孤者浪人 提交于 2021-02-08 06:49:59

问题


I'm new to memory mapping files and am a bit confused. Is it possible to map files larger than the total amount of memory because as I understood memory mapping uses demand paging and will hold only the currently relevant pages in memory. Is this right or will my application crash when using more space than the actual memory.

Thanks

EDIT OS: Ubuntu 14.04 LTS x86_64 App-Bitness: 64bit (I guess: pointers are 8 byte)

I'm trying to allocate memory from the mapped file in order to store the tree inside the mapped file.

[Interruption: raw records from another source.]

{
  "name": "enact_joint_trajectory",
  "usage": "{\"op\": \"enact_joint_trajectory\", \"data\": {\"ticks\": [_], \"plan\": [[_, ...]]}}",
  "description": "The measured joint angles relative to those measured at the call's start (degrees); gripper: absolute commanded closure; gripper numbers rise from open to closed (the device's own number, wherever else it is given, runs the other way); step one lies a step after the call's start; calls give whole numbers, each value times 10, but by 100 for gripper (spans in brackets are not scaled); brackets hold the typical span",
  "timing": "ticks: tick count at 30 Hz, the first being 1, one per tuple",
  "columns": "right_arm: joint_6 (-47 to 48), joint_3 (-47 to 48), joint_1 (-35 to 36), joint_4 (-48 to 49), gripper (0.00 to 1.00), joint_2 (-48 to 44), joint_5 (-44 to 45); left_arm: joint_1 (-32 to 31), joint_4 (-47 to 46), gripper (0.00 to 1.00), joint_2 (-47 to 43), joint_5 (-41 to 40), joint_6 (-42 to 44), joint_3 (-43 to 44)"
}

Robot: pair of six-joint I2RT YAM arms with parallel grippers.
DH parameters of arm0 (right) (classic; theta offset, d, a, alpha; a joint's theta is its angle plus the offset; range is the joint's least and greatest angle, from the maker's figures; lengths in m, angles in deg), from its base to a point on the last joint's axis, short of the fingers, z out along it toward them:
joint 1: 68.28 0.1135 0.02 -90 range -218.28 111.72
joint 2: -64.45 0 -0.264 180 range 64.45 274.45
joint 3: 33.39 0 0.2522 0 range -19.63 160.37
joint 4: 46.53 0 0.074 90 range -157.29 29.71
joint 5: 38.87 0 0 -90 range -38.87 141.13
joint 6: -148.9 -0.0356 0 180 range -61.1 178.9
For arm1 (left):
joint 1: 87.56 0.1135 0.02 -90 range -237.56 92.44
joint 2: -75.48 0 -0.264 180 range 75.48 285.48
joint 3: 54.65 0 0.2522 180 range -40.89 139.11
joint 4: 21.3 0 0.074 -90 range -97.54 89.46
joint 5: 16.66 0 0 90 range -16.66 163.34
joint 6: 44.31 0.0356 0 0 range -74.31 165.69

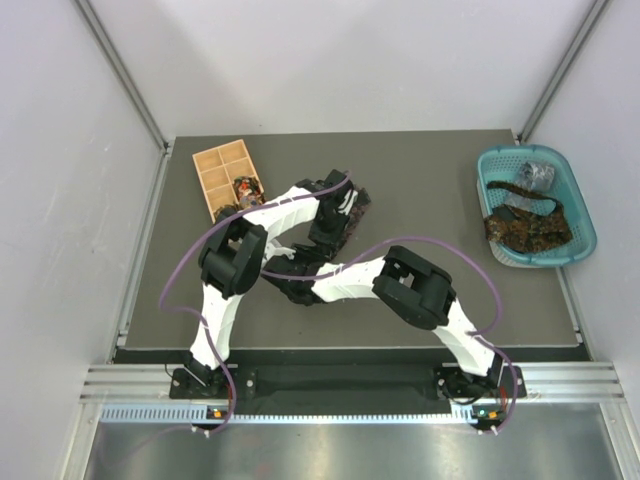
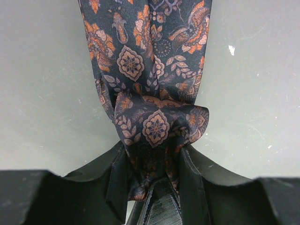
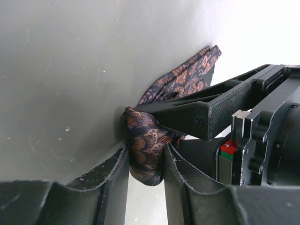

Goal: Roll the ties
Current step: Roll the tie

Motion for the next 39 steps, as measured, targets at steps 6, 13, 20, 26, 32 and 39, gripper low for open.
{"op": "enact_joint_trajectory", "data": {"ticks": [6, 13, 20, 26, 32, 39], "plan": [[-10, 13, -2, -26, 100, 0, -14, -3, 2, 62, 0, -2, 3, 5], [-26, 19, -3, -57, 100, 0, -39, -11, 32, 38, 0, -2, 15, 7], [-39, 22, 0, -73, 100, -1, -43, -20, 67, 25, 0, -1, 23, 10], [-34, 23, 0, -73, 99, 0, -43, -21, 71, 44, 0, -6, 10, 10], [-25, 22, 4, -73, 69, 0, -43, -26, 77, 69, 4, -22, 2, 15], [-14, 2, 25, -56, 50, -13, -35, -25, 79, 75, 5, -22, -6, 14]]}}
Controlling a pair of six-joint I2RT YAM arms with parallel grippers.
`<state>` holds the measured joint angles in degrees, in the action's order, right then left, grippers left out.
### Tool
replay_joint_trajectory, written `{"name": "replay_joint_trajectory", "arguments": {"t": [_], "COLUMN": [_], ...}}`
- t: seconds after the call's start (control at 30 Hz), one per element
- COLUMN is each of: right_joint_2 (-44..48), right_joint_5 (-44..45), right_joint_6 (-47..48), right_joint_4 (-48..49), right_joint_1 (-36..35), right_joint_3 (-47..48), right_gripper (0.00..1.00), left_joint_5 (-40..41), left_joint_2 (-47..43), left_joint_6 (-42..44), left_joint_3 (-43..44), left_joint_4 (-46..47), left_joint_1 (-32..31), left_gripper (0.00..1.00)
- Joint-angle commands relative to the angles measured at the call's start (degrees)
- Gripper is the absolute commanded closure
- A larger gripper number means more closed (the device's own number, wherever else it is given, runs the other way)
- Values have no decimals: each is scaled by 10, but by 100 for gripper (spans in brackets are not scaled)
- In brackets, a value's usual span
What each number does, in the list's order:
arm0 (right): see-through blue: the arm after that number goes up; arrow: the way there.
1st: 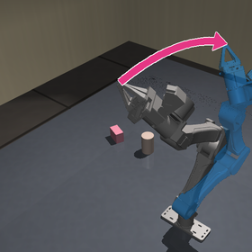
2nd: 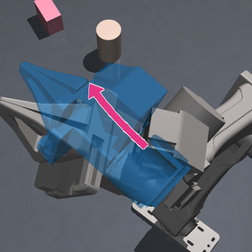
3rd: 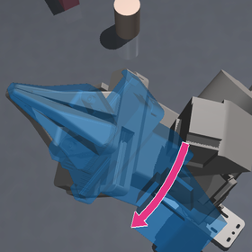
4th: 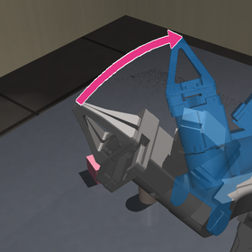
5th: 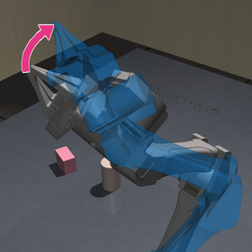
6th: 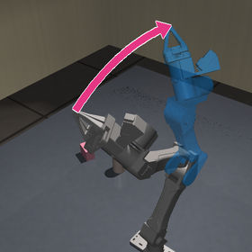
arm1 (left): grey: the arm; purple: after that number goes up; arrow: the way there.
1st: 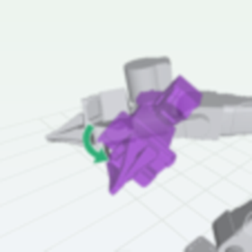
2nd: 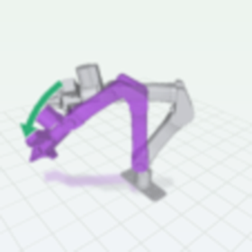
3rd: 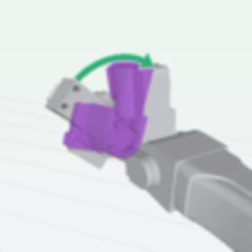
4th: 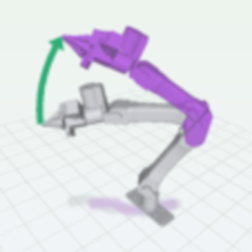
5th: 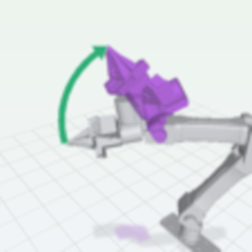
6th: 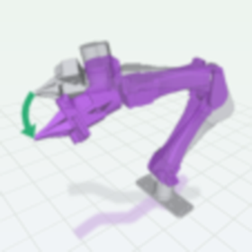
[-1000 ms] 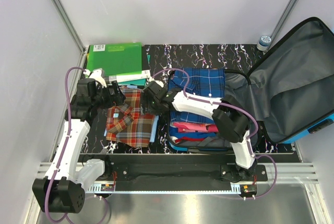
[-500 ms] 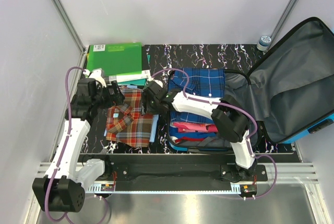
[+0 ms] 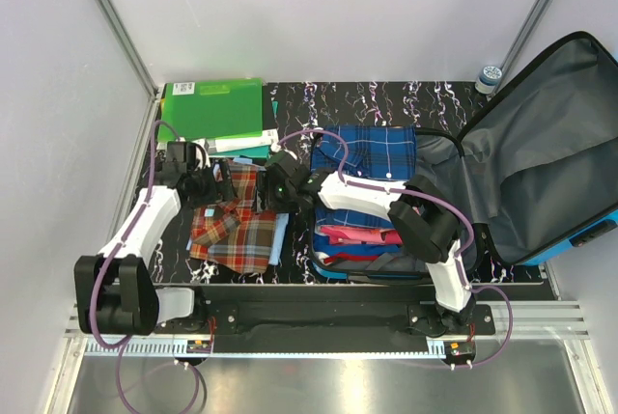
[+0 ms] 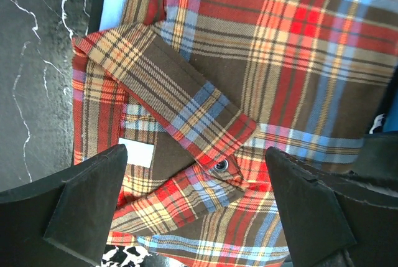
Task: Pack the luggage
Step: Pick up the clothes at the center of the board.
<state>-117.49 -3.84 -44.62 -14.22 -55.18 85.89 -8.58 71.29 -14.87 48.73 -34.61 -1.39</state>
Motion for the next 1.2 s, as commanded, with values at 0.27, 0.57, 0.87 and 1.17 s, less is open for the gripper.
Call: {"name": "replay_joint_trajectory", "arguments": {"t": [0.27,0.57,0.87,1.17], "right_joint_2": [-21,-48,-66,-38], "right_joint_5": [-57,-66,-57,-65], "right_joint_6": [-13,-6,-3,15], "right_joint_4": [99,113,114,77], "right_joint_1": [-12,-24,-28,-28], "right_joint_3": [-19,3,30,49], "right_gripper": [27,26,62,100], "left_joint_5": [-50,-93,-106,-106], "left_joint_2": [108,123,119,59], "left_joint_6": [2,0,-1,-16], "left_joint_3": [15,12,12,33], "left_joint_4": [5,10,9,9], "left_joint_1": [3,3,3,8], "left_gripper": [1,1,1,1]}}
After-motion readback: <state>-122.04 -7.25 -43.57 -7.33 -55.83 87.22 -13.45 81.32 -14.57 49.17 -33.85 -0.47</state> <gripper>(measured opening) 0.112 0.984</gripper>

#define MEMORY_SIZE 300000000

unsigned char *mem_buffer;
void *start_ptr;

void *my_malloc(int size) {
    unsigned char *ptr = mem_buffer;
    mem_buffer += size;

    return ptr;
}

void *my_calloc(int size, int object_size) {
    unsigned char *ptr = mem_buffer;
    mem_buffer += (size * object_size);

    return ptr;
}

void init(const char *file_path) {
    int fd = open(file_path, O_RDWR, S_IREAD | S_IWRITE);

    if (fd < 0) {
        perror("Could not open file for memory mapping");
        exit(1);
    }

    start_ptr = mmap(NULL, MEMORY_SIZE, PROT_READ | PROT_WRITE, MAP_PRIVATE, fd, 0);
    mem_buffer = (unsigned char *) start_ptr;

    if (mem_buffer == MAP_FAILED) {
        perror("Could not memory map file");
        exit(1);
    }

    printf("Successfully mapped file.\n");
}

void unmap() {
    if (munmap(start_ptr, MEMORY_SIZE) < 0) {
        perror("Could not unmap file");
        exit(1);
    }

    printf("Successfully unmapped file.\n");
}

main method:

int main(int argc, char **argv) {

    init(argv[1]);

    unsigned char *arr = (unsigned char *) my_malloc(6);
    arr[0] = 'H';
    arr[1] = 'E';
    arr[2] = 'L';
    arr[3] = 'L';
    arr[4] = 'O';
    arr[5] = '\0';

    unsigned char *arr2 = (unsigned char *) my_malloc(5);
    arr2[0] = 'M';
    arr2[1] = 'I';
    arr2[2] = 'A';
    arr2[3] = 'U';
    arr2[4] = '\0';

    printf("Memory mapped string1: %s\n", arr);
    printf("Memory mapped string2: %s\n", arr2);

    struct my_btree_node *root = NULL;

    insert(&root, arr, 10);
    insert(&root, arr2, 20);

    print_tree(root, 0, false);

//  cin.ignore();

    unmap();

    return EXIT_SUCCESS;
}

回答1:


Here's an excerpt from The GNU C Library: Memory-mapped I/O

Since mmapped pages can be stored back to their file when physical memory is low, it is possible to mmap files orders of magnitude larger than both the physical memory and swap space. The only limit is address space. The theoretical limit is 4GB on a 32-bit machine - however, the actual limit will be smaller since some areas will be reserved for other purposes.




回答2:


It is possible (and very normal) to map files larger than the total amount of memory but your app must be able to address it. You have a limited address range if your system/app is 32-bit. Your system & app must be 64-bit to address bigger than several gigabyte sized files...

Note that: Even if your file is small, you may still not be able to map it. Maybe you consumed your address space by simply allocating memory for other purposes (stack space for threads, memory for application buffers/lists, etc.)